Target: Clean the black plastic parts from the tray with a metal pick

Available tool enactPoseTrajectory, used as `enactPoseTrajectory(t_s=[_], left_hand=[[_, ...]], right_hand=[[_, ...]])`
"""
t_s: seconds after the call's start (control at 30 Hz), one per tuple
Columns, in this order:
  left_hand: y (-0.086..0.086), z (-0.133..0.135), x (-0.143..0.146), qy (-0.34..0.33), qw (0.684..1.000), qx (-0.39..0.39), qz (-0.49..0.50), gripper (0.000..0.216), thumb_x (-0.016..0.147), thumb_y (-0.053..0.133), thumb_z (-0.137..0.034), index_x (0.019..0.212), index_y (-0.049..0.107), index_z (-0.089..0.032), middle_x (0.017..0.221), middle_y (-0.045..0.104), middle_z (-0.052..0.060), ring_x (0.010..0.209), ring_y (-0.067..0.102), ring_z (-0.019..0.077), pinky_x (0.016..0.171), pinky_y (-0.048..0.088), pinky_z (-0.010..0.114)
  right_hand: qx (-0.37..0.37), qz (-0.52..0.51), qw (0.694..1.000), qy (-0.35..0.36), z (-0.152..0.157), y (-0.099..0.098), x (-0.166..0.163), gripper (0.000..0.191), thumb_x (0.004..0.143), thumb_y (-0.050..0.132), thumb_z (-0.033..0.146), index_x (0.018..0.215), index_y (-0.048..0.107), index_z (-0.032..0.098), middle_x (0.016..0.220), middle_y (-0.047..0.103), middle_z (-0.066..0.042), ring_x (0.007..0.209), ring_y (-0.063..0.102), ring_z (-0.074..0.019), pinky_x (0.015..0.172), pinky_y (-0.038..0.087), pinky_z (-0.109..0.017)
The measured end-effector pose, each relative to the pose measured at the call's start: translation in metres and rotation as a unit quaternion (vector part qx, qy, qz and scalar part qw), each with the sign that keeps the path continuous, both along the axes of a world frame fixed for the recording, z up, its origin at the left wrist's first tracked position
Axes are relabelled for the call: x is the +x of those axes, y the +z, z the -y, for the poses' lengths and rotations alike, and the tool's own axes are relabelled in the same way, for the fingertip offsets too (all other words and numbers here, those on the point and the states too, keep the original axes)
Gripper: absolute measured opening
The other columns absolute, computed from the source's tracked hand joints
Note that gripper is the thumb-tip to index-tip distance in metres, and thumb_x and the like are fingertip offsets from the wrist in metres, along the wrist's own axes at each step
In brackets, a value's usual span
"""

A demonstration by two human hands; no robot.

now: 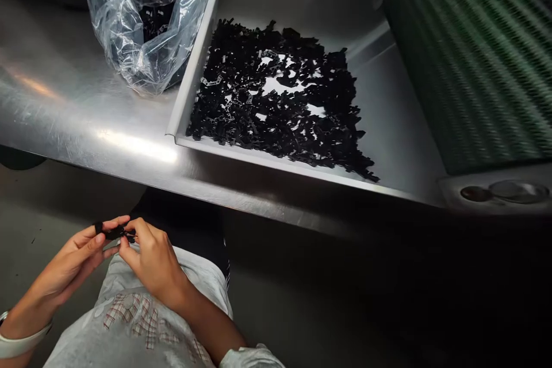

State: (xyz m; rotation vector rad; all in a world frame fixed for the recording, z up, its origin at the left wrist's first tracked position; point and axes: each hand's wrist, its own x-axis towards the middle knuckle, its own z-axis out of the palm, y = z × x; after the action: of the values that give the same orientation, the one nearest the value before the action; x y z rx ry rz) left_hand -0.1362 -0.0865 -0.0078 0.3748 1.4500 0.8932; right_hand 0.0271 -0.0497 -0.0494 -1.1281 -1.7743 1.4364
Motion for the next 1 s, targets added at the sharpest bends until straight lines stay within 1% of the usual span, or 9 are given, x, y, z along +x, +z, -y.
enactPoseTrajectory(t_s=[0.1, 0.2, 0.27, 0.33, 0.4, 0.5, 0.6, 0.8, 1.0], left_hand=[[-0.005, 0.000, 0.008, -0.021, 0.998, 0.045, -0.043, 0.020, 0.071, 0.087, -0.042, 0.085, 0.084, -0.029, 0.135, 0.072, 0.008, 0.135, 0.058, 0.0369, 0.115, 0.046, 0.051], [-0.001, -0.013, 0.023, -0.060, 0.984, 0.126, -0.107, 0.019, 0.073, 0.085, -0.044, 0.083, 0.083, -0.027, 0.140, 0.068, 0.008, 0.138, 0.055, 0.0335, 0.119, 0.041, 0.043], [0.006, -0.025, 0.035, -0.056, 0.970, 0.181, -0.154, 0.022, 0.077, 0.082, -0.046, 0.081, 0.082, -0.025, 0.134, 0.071, 0.009, 0.128, 0.061, 0.0302, 0.111, 0.047, 0.038], [0.013, -0.039, 0.047, -0.067, 0.950, 0.226, -0.205, 0.026, 0.077, 0.081, -0.049, 0.078, 0.081, -0.023, 0.104, 0.079, 0.009, 0.102, 0.070, 0.0254, 0.092, 0.055, 0.033], [0.018, -0.051, 0.058, -0.103, 0.927, 0.272, -0.236, 0.024, 0.080, 0.079, -0.045, 0.073, 0.080, -0.022, 0.083, 0.076, 0.006, 0.080, 0.067, 0.0203, 0.075, 0.054, 0.029], [0.022, -0.062, 0.071, -0.174, 0.877, 0.346, -0.283, 0.018, 0.085, 0.074, -0.032, 0.071, 0.078, -0.022, 0.082, 0.073, 0.006, 0.074, 0.064, 0.0173, 0.069, 0.052, 0.027], [0.024, -0.068, 0.076, -0.227, 0.832, 0.400, -0.312, 0.012, 0.088, 0.071, -0.026, 0.085, 0.081, -0.022, 0.086, 0.071, 0.007, 0.079, 0.065, 0.0173, 0.072, 0.052, 0.026], [0.033, -0.077, 0.071, -0.332, 0.810, 0.400, -0.271, 0.018, 0.088, 0.074, -0.031, 0.103, 0.079, -0.022, 0.086, 0.072, 0.005, 0.073, 0.065, 0.0140, 0.065, 0.050, 0.022], [0.043, -0.088, 0.069, -0.341, 0.843, 0.333, -0.251, 0.028, 0.075, 0.085, -0.040, 0.083, 0.071, -0.018, 0.074, 0.068, 0.000, 0.057, 0.051, 0.0088, 0.052, 0.041, 0.019]], right_hand=[[-0.006, 0.000, 1.000, -0.029, -0.003, -0.004, 0.005, 0.011, 0.087, 0.061, 0.022, 0.098, 0.064, 0.019, 0.094, 0.076, -0.010, 0.082, 0.073, -0.0233, 0.076, 0.057, -0.034], [-0.023, -0.021, 0.996, -0.078, -0.012, -0.004, 0.021, 0.010, 0.088, 0.059, 0.027, 0.095, 0.061, 0.021, 0.087, 0.069, -0.006, 0.078, 0.067, -0.0186, 0.077, 0.054, -0.033], [-0.039, -0.041, 0.991, -0.120, -0.018, -0.001, 0.034, 0.010, 0.087, 0.058, 0.030, 0.092, 0.058, 0.021, 0.073, 0.058, 0.001, 0.068, 0.057, -0.0140, 0.071, 0.051, -0.029], [-0.058, -0.067, 0.985, -0.150, -0.023, 0.004, 0.048, 0.010, 0.085, 0.058, 0.030, 0.089, 0.055, 0.022, 0.062, 0.040, 0.008, 0.057, 0.043, -0.0101, 0.060, 0.043, -0.024], [-0.078, -0.103, 0.977, -0.167, -0.026, 0.013, 0.060, 0.011, 0.084, 0.058, 0.032, 0.087, 0.053, 0.022, 0.059, 0.028, 0.011, 0.052, 0.032, -0.0083, 0.053, 0.034, -0.021], [-0.105, -0.161, 0.966, -0.172, -0.028, 0.026, 0.072, 0.017, 0.084, 0.058, 0.038, 0.087, 0.049, 0.023, 0.059, 0.028, 0.012, 0.050, 0.027, -0.0073, 0.048, 0.029, -0.020], [-0.119, -0.202, 0.958, -0.168, -0.030, 0.036, 0.079, 0.024, 0.082, 0.060, 0.043, 0.087, 0.046, 0.024, 0.059, 0.034, 0.010, 0.050, 0.028, -0.0071, 0.047, 0.029, -0.020], [-0.130, -0.223, 0.955, -0.148, -0.038, 0.042, 0.087, 0.027, 0.080, 0.065, 0.042, 0.087, 0.046, 0.024, 0.058, 0.034, 0.011, 0.050, 0.028, -0.0069, 0.048, 0.030, -0.019], [-0.123, -0.213, 0.958, -0.145, -0.040, 0.047, 0.094, 0.022, 0.079, 0.063, 0.038, 0.085, 0.047, 0.024, 0.057, 0.031, 0.011, 0.050, 0.027, -0.0070, 0.047, 0.029, -0.020]])
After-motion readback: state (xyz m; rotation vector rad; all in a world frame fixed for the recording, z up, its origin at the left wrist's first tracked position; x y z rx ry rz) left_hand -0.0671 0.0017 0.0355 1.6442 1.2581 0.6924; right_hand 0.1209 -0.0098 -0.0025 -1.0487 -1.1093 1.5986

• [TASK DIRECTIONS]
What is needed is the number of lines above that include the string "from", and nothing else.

• [RESPONSE]
3